▽
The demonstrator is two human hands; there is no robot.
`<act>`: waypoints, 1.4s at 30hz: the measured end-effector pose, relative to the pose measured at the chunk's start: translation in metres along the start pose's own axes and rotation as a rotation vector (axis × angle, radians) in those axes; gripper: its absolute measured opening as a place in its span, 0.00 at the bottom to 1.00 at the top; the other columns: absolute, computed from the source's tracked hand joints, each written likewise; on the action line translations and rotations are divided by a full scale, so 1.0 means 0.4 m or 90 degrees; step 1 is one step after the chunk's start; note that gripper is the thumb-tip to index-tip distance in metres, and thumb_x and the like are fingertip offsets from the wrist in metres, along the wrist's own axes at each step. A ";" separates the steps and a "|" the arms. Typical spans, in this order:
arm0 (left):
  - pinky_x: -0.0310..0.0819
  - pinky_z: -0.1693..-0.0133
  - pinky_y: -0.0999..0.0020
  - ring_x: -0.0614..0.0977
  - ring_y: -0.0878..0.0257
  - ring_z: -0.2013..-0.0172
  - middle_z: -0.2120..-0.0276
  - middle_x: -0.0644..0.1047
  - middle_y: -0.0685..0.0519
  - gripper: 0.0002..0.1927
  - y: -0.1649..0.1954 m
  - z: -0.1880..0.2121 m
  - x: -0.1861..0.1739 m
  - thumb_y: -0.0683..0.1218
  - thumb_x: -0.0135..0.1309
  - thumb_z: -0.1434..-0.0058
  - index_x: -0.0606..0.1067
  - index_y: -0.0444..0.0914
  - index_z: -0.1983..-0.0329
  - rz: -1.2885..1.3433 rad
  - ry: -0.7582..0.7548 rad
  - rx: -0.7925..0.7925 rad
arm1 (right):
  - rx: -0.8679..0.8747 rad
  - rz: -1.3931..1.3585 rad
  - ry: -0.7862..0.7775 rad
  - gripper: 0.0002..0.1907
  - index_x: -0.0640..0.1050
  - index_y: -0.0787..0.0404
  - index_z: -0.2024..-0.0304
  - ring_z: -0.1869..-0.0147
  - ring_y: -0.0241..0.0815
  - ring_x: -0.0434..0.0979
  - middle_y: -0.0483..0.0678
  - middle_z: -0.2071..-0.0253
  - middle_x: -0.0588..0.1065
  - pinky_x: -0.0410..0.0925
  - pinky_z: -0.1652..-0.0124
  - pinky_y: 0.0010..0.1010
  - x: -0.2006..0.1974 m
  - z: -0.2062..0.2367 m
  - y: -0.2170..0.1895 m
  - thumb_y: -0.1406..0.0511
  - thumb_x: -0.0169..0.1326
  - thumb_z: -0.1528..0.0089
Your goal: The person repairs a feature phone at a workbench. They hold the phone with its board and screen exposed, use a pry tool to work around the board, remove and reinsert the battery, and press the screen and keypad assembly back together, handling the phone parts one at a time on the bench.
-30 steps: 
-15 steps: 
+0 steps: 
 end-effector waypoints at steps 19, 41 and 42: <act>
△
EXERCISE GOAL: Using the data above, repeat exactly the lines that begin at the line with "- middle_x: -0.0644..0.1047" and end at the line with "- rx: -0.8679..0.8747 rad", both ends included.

THE ANSWER:
  - middle_x: -0.0644..0.1047
  - middle_y: -0.0685..0.0519
  - gripper: 0.0002..0.1927
  - y: -0.1649..0.1954 m
  - z: -0.1880..0.2121 m
  - x: -0.1861..0.1739 m
  - thumb_y: -0.0683..0.1218
  - thumb_x: -0.0135..0.1309
  - thumb_z: -0.1434..-0.0058
  - index_x: -0.0606..0.1067
  - index_y: -0.0444..0.0914
  - index_z: -0.1983..-0.0329
  - rz: -1.2885..1.3433 rad
  - ry: -0.7582..0.7548 rad
  - rx: -0.7925..0.7925 rad
arm1 (right):
  - rx: -0.8679..0.8747 rad

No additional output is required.